Learning objectives, pertaining to the specialisation

The student has acquired:

  1. Thorough knowledge and comprehension of one of the specialisations or subtracks as well as of the historiography of the specialisation, focusing particularly on the following;
    -in the specialisation Colonial and Global History: how global (political, socio-economic, and cultural) connections interact with regional processes of identity and state formation; hence insight in cross-cultural processes (including the infrastructure of shipping and other modes of communication) that affect regions across the world such as imperialism, colonisation, islamisation, modernisation and globalisation (in particular during the period 1200-1940);
    -in the specialisation Cities, Migration and Global Interdependence: the manner in which migrations (of people, goods and ideas) between and within states have led to shifts (in cohesion, ethnic composition, policies, imaging, culture, and power relations) in the period 1600-2000, with a focus on (urban) networks (within and across borders)

  2. Thorough knowledge and comprehension of the theoretical, conceptual and methodological aspects of the specialisation or subspecialisation in question, with a particular focus on the following;
    -in the specialisation Colonial and Global History: empirical research from a comparative and connective perspective;
    -in the subtrack Maritime History also: comparative research; archive research;
    -in the subtrack Postcolonial and Heritage Studies: on postcolonial theory, critical heritage studies, and history of science approaches.

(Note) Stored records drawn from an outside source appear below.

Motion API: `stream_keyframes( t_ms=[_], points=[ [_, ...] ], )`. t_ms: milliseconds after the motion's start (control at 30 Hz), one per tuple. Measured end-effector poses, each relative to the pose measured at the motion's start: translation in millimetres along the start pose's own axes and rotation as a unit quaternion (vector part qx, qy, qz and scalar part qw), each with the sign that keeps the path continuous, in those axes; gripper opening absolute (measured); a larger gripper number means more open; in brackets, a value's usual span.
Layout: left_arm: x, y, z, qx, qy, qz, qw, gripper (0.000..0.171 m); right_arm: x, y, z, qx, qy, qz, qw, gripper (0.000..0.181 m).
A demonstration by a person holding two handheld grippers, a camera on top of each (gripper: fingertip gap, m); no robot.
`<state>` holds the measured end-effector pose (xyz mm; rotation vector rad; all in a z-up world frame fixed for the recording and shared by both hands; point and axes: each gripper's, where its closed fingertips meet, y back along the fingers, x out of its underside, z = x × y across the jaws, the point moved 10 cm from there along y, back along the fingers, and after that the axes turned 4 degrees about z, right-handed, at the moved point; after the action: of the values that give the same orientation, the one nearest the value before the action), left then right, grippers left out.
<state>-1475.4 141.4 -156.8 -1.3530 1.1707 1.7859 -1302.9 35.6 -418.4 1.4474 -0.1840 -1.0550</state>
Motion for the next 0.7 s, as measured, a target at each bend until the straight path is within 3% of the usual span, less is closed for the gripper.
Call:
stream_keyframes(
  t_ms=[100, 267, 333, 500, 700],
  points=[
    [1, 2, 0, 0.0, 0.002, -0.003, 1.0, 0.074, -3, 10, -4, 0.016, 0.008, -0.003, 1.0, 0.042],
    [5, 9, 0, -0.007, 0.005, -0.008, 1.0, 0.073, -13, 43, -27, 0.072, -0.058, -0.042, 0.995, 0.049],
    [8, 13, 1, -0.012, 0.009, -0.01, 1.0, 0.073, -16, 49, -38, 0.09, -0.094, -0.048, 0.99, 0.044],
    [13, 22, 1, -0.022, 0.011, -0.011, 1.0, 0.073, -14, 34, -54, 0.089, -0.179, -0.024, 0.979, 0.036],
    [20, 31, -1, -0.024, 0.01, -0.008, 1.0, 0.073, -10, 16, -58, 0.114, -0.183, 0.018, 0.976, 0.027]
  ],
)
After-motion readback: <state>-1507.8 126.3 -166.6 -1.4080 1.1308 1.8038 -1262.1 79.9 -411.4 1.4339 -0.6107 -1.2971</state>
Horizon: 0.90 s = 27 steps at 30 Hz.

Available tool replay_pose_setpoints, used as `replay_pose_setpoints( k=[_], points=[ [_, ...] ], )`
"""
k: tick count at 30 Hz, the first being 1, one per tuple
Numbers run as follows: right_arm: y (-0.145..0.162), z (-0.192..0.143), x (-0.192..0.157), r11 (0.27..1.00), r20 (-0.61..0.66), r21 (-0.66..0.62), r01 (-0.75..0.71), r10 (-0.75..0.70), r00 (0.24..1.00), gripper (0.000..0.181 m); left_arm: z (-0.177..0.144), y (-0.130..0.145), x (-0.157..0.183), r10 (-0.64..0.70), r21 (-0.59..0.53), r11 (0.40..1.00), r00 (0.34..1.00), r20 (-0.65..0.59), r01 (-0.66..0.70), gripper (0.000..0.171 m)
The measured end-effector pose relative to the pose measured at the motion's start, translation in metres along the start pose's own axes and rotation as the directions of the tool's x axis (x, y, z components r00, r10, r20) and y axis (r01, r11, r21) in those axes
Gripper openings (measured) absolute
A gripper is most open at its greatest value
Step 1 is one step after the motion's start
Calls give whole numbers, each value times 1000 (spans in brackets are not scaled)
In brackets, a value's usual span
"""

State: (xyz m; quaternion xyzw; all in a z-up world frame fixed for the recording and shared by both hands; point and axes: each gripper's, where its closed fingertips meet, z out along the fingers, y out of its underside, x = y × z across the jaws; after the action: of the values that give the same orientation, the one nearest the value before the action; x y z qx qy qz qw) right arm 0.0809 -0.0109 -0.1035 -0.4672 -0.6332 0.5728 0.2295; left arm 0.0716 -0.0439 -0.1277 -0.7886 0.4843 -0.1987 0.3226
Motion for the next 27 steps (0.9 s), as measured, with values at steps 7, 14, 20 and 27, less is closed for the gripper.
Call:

Learning objectives, pertaining to this Research Workshop

The student:

  1. gains insight in theoretical and practical strategies to disentangle non-Western agency in Western and non-Western primary sources.

Timetable

The timetables are available through My Timetable.

Mode of instruction

The course consists of 5 group tutorials and one workshop.

Assessment method

Assessment

  • Written paper (ca. 1,000 words, based on research in primary sources)
    measured learning objectives: 1-7, 9-11

  • Oral presentation: group presentation of 15 minutes

  • Preparing Edited Volume (2 x 1000 words)
    measured learning objectives: 8

Weighing

  • Written paper: 20%

  • Oral presentation: 20%

  • Editing: 40%

  • Participation: 20%

The final grade for the course is established by determining the weighted average with the additional requirement that all three components must always be sufficient.

Deadlines

  • Assignments and written papers should be handed in within the deadline as provided in the relevant course outline on Brightspace.

Resit

Should the overall mark be unsatisfactory, the paper is to be revised after consultation with the instructor.

Inspection and feedback

How and when a review of the written paper will take place will be disclosed together with the publication of the results at the latest. If a student requests a review within 30 days after publication of the results, a review of the written paper will have to be organised. 

Reading list

  • Ricardo Roque and Kim A. Wagner, “Introduction: Engaging Colonial Knowledge”, in Ricardo Roque and Kim A. Wagner (eds), Engaging Colonial Knowledge; Reading European Archives in World History (New York: Palgrave Macmillan, 2012): 1-31

  • All other readings will be provided through the five projects.

Registration

Enrolment through MyStudyMap is mandatory.

Contact

  • For course related questions, contact the lecturer listed in the right information bar.

  • For questions about enrolment, admission, etc, contact the Education Administration Office: Huizinga.

Remarks

Some time before the start of the workshop students will be invited to indicate their first, second and third choice regarding the five projects. We cannot ensure, though, that all wishes can be fulfilled as we also aim at equal distribution to make sure that all groups have a similar size.